By Brooke Rouse, B.A. and Marketing Manager
A Calling Rooted in Compassion
Social work goes beyond the title. It’s rooted in compassion, relationships, and a shared belief that every child deserves safety and connection. Social workers Jessica (Jess) Simes and Katelyn (Kate) DeShane embody this daily by using intentional, attachment‑based approaches to support children in foster care and strengthen families. Jess and Kate invest deeply in coaching foster parents, helping them navigate challenging behaviors with patience and understanding. They’ve seen how guidance rooted in attachment can transform family dynamics and give caregivers the confidence to support meaningful growth.

“Social work is more than a profession; it’s a calling from compassion, relationships, and the belief that every child deserves safety and connection”.
Creating Safe Spaces and Rituals
After Jess and Kate are introduced, the focus quickly turns to the kids and what helps them feel comfortable enough to open up. Both enjoy working with pre‑teens, knowing this age often needs honesty, consistency, and patience more than anything else. Progress usually happens slowly. Kids don’t always share everything at once, trust builds in small moments over time.

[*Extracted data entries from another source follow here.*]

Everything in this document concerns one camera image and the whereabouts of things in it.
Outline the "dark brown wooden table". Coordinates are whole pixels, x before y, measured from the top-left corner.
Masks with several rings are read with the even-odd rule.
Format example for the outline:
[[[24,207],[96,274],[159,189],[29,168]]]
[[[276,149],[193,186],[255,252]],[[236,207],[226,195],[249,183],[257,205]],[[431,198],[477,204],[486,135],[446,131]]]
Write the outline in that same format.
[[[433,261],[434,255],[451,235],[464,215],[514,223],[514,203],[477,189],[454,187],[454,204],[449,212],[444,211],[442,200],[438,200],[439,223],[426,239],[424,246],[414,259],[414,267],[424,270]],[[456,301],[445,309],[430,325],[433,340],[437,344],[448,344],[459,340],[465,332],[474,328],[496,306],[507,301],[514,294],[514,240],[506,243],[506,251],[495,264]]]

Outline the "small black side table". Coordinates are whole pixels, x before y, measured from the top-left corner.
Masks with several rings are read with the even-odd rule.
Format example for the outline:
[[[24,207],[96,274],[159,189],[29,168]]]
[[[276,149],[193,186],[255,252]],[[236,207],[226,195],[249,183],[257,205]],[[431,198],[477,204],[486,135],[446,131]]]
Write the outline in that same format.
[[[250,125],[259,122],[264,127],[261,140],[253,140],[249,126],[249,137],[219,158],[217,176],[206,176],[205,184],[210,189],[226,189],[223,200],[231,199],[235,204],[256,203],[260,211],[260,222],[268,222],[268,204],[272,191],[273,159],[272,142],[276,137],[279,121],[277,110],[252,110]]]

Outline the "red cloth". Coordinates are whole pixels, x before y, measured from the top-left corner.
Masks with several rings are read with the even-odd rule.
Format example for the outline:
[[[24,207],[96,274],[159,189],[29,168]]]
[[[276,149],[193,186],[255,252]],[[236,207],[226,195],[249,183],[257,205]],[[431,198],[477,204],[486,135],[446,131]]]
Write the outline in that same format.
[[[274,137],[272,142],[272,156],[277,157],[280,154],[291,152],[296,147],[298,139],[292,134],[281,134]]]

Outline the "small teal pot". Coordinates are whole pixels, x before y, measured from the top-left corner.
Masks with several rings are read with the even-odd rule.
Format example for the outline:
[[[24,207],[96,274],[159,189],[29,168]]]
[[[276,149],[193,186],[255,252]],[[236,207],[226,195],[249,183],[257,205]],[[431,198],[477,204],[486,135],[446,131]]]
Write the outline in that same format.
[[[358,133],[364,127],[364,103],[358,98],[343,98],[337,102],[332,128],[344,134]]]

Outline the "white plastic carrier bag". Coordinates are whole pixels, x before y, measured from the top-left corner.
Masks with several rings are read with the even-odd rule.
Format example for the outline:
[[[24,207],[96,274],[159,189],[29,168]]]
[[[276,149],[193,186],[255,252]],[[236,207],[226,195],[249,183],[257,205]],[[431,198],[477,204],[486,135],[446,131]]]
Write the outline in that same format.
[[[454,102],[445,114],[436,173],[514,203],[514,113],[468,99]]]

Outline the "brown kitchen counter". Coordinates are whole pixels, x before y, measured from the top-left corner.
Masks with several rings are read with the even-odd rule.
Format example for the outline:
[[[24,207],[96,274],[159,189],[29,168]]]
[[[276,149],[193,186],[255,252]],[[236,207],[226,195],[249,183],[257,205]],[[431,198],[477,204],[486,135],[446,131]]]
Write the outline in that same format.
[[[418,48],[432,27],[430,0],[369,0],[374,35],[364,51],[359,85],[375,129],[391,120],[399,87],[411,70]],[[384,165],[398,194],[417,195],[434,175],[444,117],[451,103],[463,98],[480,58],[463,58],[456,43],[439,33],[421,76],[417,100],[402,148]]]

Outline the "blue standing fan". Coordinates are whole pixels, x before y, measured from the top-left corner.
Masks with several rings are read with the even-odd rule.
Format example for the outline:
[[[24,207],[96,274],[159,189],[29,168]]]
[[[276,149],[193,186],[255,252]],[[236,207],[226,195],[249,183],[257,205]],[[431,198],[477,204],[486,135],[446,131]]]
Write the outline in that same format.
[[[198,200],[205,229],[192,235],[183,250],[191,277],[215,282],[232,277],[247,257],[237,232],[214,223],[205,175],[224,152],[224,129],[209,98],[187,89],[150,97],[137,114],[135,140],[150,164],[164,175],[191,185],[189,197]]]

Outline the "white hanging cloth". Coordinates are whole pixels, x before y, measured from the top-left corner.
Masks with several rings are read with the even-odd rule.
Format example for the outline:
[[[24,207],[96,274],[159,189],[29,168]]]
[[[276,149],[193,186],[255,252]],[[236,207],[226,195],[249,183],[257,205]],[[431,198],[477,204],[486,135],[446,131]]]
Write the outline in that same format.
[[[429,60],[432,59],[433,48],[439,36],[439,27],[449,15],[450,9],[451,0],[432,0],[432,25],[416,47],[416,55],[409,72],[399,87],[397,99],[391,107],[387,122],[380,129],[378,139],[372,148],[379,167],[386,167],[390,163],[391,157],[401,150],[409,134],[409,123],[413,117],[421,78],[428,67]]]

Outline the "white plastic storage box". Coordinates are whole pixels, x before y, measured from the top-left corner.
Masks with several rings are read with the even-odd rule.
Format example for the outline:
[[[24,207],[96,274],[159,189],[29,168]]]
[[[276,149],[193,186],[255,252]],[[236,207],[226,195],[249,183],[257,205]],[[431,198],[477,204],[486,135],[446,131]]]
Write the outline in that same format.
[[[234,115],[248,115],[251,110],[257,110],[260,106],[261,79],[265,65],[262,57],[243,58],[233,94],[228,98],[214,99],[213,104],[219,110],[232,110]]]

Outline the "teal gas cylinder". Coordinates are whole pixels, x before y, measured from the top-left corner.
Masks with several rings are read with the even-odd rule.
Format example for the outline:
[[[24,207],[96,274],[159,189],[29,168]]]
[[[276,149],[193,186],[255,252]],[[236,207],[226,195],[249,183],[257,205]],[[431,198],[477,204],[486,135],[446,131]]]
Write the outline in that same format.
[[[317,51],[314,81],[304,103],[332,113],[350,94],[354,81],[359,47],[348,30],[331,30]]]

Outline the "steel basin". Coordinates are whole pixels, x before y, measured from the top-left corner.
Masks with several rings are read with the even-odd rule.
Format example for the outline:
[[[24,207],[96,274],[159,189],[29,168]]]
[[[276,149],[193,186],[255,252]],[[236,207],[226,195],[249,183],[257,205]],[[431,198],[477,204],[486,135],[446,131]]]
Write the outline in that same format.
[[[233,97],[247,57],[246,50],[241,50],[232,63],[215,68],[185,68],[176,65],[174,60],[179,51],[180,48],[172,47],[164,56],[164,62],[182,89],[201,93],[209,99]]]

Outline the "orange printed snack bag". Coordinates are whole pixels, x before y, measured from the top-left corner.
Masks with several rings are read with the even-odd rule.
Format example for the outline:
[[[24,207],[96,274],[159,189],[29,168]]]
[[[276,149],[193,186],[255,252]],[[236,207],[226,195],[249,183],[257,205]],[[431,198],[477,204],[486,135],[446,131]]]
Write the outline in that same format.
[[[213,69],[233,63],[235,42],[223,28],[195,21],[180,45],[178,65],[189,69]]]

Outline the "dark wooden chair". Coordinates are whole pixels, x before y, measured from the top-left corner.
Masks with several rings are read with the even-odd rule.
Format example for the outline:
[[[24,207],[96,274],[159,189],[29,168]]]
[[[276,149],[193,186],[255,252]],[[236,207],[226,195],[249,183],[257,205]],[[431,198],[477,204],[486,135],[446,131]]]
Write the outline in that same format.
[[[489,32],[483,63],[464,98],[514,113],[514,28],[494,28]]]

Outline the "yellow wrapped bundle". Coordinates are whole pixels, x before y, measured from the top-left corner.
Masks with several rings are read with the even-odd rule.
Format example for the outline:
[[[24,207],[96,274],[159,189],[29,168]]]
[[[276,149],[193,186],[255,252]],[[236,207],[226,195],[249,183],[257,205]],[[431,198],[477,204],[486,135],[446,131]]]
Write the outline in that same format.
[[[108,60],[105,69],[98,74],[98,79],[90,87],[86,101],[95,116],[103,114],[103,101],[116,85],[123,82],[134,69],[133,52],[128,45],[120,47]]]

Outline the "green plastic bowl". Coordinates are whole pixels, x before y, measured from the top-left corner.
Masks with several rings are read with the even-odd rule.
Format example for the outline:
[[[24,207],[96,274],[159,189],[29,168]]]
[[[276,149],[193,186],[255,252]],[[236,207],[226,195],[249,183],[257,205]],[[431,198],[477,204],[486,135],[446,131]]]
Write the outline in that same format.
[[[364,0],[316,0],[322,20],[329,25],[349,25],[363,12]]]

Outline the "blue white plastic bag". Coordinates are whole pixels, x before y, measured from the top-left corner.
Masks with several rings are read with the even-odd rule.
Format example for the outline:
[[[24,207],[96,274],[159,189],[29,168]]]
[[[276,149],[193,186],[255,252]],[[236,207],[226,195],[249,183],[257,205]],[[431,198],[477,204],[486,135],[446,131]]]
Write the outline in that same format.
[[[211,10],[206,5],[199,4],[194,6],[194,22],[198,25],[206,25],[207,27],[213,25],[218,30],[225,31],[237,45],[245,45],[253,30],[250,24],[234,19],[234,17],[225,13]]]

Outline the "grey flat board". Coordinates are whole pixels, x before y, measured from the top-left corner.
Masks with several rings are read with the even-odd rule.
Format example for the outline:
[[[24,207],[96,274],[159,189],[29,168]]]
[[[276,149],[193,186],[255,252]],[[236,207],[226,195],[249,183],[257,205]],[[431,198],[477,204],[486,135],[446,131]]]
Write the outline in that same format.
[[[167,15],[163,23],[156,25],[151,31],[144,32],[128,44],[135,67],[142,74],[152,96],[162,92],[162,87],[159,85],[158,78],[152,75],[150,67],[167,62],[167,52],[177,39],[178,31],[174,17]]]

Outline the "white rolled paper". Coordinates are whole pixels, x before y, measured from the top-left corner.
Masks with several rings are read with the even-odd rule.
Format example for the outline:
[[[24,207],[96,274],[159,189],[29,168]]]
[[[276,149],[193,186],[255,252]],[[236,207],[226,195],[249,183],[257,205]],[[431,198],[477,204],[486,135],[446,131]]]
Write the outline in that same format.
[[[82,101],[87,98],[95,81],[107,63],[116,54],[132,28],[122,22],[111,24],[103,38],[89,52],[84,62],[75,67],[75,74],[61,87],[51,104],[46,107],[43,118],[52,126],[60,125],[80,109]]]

Sometimes those moments come from simple outings. A trip to get your nails done, grab ice cream, or visit the library might seem small, but for a child, it can be the first time they feel truly noticed. You never know which interaction will make a child feel safe enough to talk. Just as often, connection comes from quieter moments, reading the same book together and chatting about it, sitting side by side, or sharing something familiar. In one case, Jess started a mini book club with a foster child.
Routines help too. Returning to the same places, keeping plans predictable, and creating small rituals gives kids something steady they can count on. These moments aren’t about the activity itself. they’re about showing kids they matter and that adults can be consistent and safe.
Rather than formal meetings, Jess and Kate often meet kids where they’re most comfortable: quiet spaces, familiar settings, or calm activities. They adapt to each child’s comfort level, knowing trust grows best when kids aren’t pushed before they’re ready. By meeting children at their pace, real connection starts to form, and that’s when growth happens.
Supporting Families Through “Parenting Backwards”

A core strategy that Jess and Kate teach is known as “parenting backwards,” an approach for children who may have missed early developmental or attachment experiences. Instead of responding to a child based on their chronological age, caregivers meet them at their emotional or developmental age, then build skills from there.
Many children in foster care may present older or act independent, but still need nurturing, co‑regulation, predictability, and reassurance that typically develop in early childhood. Because their nervous systems are often wired for survival, traditional discipline or long explanations can feel overwhelming and ineffective. “Parenting backwards” shifts the focus toward connection before correction.
Sometimes the most powerful response isn’t a lesson, it’s simply preserving the relationship and offering a reset.
Caregivers prioritize safety, regulation, and relationships by using shorter interactions and quick repairs after tough moments. In combination with predictable routines, and intentional responses, this approach lowers anxiety, rather than escalating it.
By meeting foundational needs first, Jess and Kate help caregivers lay the groundwork for genuine behavioral change.
Professional Expertise and Heart
Social Workers are required to hold a degree in social work and obtain licensure. Guided by honesty and clarity. They challenge the misconception that social work is simple. It requires deep knowledge of trauma, development, family systems, and relational science, paired with compassion, advocacy, and professionalism.
A Steady, Transformational Presence
Through everyday moments of care, consistency, and empathy, Jess and Kate make a meaningful impact on the daily lives of children and families. Their work is transformational not because of big grand gestures, but because of the steady, heartfelt presence they bring to those they serve.